Huntsville Forester
The sweet smell of spring is slow to arrive
by Gillian Brunette
Apr 16, 2008

The sweet smell of spring is arriving very late this year, and that may not be good news for those in the maple syrup industry.

As April approaches the halfway mark, snow still sits on the ground, daytime temperatures remain cool and, while the sap is dripping, it is intermittent and slow.

“It’s very late this year. Usually the sap is running in the middle of March, but it needs minus 5C at night and about plus 5C during the day and we haven’t been getting that. It’s been a crazy year,” said Ken Shulz, executive chef at Delta Grandview Inn.

Mining the liquid gold is something very new for the Huntsville resort. “We have maple trees on our property and I thought about tapping them last year but I couldn’t get it together. This year I have about 20 trees tapped and 32 pails,” said Schulz.

The tapped trees are close to Grandview’s main building. It is not exactly a major operation, but one that will hopefully produce enough sap – and consequently maple syrup – for Schulz to use in his culinary endeavours.

“We are just doing this for fun, to have our own syrup for cooking purposes,” he said.

Schulz uses his own equipment for the small enterprise. “I got 60 sap buckets from my great-grandfather. He used to tap 300 trees and had 300 buckets. I just wish I knew what happened to the others, but then we are a very large family,” he said.
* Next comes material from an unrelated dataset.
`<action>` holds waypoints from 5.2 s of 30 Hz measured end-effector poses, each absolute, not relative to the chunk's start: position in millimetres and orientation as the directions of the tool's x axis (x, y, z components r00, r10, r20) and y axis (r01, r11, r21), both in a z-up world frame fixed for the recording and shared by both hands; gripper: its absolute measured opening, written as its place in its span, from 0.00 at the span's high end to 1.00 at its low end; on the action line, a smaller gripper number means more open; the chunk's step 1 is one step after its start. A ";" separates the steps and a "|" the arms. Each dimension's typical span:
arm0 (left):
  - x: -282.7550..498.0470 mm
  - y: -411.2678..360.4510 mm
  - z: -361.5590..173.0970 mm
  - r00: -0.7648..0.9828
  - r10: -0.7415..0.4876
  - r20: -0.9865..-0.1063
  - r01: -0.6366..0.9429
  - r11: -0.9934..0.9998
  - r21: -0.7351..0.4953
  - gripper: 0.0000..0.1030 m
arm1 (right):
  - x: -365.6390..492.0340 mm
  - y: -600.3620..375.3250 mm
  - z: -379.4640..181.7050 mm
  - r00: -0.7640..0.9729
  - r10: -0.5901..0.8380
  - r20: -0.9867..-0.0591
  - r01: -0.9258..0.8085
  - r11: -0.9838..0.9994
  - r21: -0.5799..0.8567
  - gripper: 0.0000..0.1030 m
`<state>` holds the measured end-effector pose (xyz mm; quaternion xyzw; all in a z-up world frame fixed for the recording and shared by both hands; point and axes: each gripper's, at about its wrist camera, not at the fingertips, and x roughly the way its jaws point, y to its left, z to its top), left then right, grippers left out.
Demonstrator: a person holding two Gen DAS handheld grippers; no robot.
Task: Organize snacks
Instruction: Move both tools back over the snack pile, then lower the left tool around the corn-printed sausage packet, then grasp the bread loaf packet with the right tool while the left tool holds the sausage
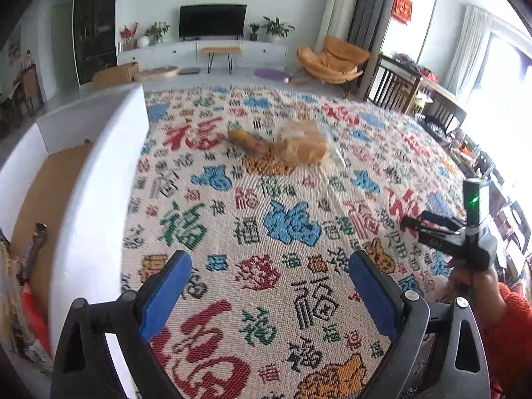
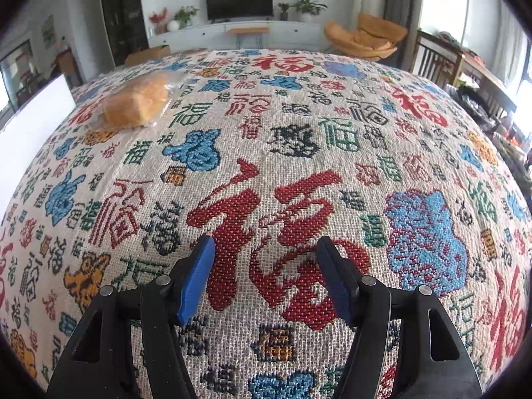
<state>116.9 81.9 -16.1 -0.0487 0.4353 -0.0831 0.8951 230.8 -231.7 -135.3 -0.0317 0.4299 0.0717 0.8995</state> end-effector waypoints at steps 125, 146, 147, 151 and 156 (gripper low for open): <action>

Schulz first learned the art of tapping trees as a small child. “My dad’s friend had a sugar bush and we used to go and help out,” he said.

Two weeks ago, armed with his grandfather’s pails, a drill, spigots and a hammer, Schulz tapped the trees. “The sap ran well at first, then not at all. The most sap I collected in one day was seven full, 16-litre pails. Now I’m only getting two or three pails. It’s slowed right down.”
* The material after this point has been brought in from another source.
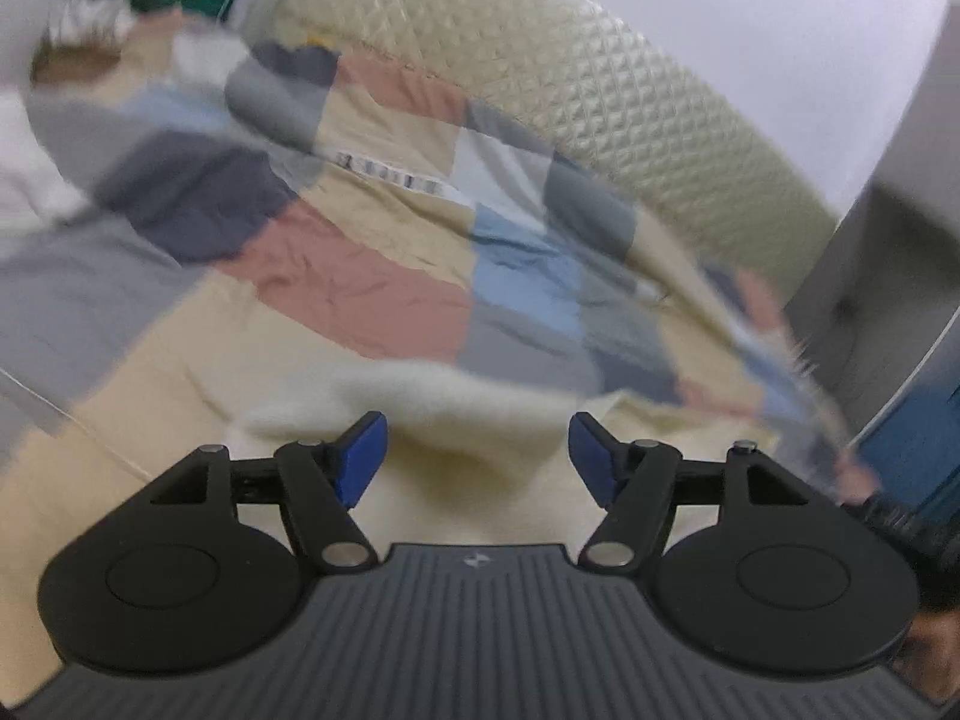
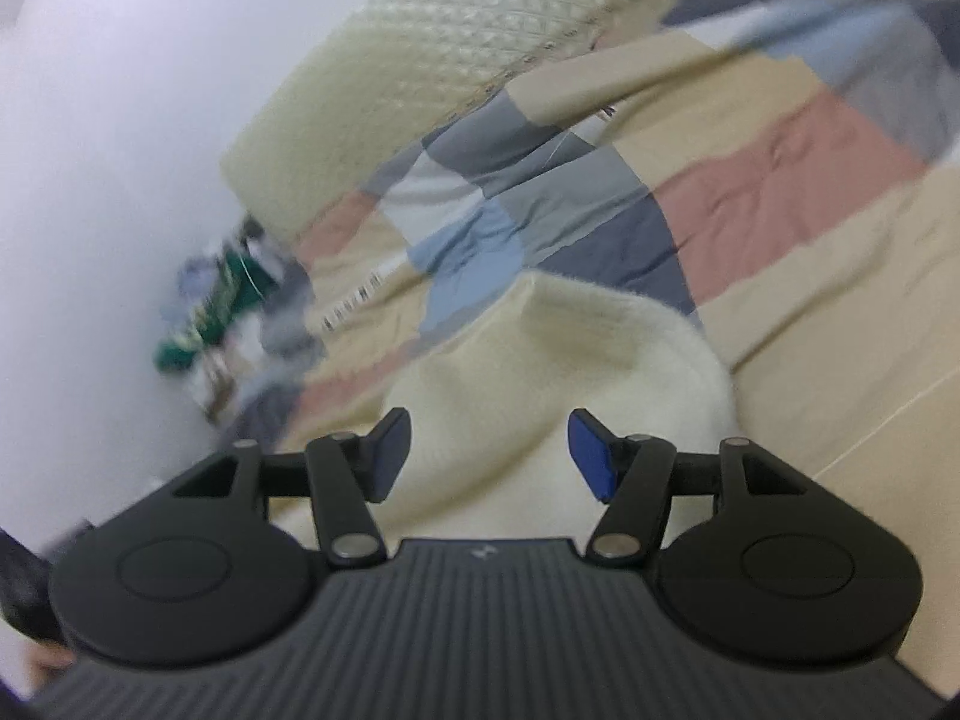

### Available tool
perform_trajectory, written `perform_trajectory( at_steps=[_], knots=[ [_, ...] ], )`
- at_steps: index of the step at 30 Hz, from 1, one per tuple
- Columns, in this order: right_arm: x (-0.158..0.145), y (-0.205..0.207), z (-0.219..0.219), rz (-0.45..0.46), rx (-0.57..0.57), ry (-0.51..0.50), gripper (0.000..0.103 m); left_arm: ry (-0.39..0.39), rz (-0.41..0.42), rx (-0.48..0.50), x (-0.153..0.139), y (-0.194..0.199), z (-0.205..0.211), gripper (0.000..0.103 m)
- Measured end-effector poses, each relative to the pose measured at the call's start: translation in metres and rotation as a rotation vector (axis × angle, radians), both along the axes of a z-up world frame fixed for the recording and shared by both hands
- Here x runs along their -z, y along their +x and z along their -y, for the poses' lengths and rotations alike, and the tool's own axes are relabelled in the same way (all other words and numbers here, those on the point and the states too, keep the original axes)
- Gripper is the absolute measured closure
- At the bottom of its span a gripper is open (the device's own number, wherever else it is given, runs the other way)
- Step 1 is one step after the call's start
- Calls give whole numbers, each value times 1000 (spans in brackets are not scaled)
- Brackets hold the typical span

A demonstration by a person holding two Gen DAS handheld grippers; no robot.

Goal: Fold large clothes

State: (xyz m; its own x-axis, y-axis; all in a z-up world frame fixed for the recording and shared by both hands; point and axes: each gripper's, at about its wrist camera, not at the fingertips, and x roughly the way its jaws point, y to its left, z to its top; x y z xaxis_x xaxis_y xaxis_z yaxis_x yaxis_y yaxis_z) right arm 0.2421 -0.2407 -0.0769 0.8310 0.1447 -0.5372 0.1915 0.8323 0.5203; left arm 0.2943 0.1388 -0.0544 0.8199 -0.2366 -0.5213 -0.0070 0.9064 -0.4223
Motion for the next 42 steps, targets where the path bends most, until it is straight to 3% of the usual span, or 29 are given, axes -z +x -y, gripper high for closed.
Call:
perform_trajectory(
  at_steps=[5, 9, 16, 20, 23, 32, 38, 42],
  knots=[
    [4, 4, 8, -55, 79, -188, 41, 179, -72, -43, 14, 7, 2, 31],
    [21, 19, 27, -122, 131, -220, 41, 238, -175, -90, 39, 34, -4, 31],
    [45, 38, 37, -191, 127, -237, 44, 187, -210, -106, 63, 59, -17, 35],
    [49, 40, 34, -165, 89, -199, 79, 117, -235, -118, 71, 64, -26, 61],
    [39, 37, 27, -129, 78, -229, 87, 103, -217, -106, 68, 62, -26, 78],
    [12, 26, 31, -38, 131, -256, 90, 95, -123, -149, 46, 50, -24, 84],
    [46, 37, 41, -173, 136, -251, 89, 117, -182, -148, 60, 58, -25, 84],
    [54, 38, 43, -198, 133, -232, 88, 123, -200, -145, 63, 59, -25, 84]
  ],
)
Schulz and his culinary team have been boiling the collected sap in a steam kettle in the Grandview kitchen. If the weather had been more co-operative, he said he would have used an open fire in the interest of authenticity.

“With the steam kettle I can reduce (sap to syrup) in a day. My fear is over-reducing and an open fire is a little more challenging. I remember when I was a  kid we used to stay up all night to watch the sap over the fire, so all our work didn’t go down the drain.”

With a ratio of 40 to one (40 litres of sap to make one litre of syrup) and an unpredictable weather forecast, Schulz reckons he’ll end up with about six litres of sweet sticky stuff. Still, that will be enough to ensure the freshest of ingredients for his recipes, which include maple creme brulee and a maple sauce for trout.

Nearby Deerhurst Resort has a significantly larger maple syrup operation. “We have about 1,500 trees tapped, but it was a late start and it’s not been a great year,” said executive chef Rory Golden.

“Usually from one tree we would make about one litre of syrup. This year we are only getting about half that and now the sap is coming out milky which is not good for making syrup.”

Although the cold weather  and heavy snowfalls this past winter are causing a major concern among maple syrup producers in Quebec, one Bracebridge company says it’s too soon to panic.

“(The season) is starting very late this year, but the sap is still running so we can’t say yet what the outcome will be. If we get the proper conditions it could still be an average crop,” said Ruth Knappett of Maple Orchard Farms of Canada Ltd, which imports maple syrup from across Ontario in large barrels. After processing, the  maple products are sold internationally.

Asked if she was concerned  a poor crop might result in a maple syrup shortage, Knappett replied: “Not yet. Some places further south have already had an average crop, and it’s been several years since we had a poor crop.”

Further north along Hwy. 11, John Julie of the Muskoka Maple Sugar Shack and Pancake House is far from worried.

On site, Julie taps about 200 trees in the old pioneer tradition, primarily for tourism purposes, and he hasn’t noticed much difference from other years.

“I have two big producers, one in Port Loring, the other in Trout Creek, who make maple syrup for me and they are having about a normal year,” he said.

“We pack 8 to 10 tons of syrup for our store and the fellows who produce for me are expecting the same (yield). The season is no more than half over right now.”

Meanwhile, according to Schulz, making syrup is a relatively simple process. For those who would like to try it at home, what is required are some maple trees, a few tools and a kettle in which to boil off the excess water from the sap.

The right climate also helps, of course.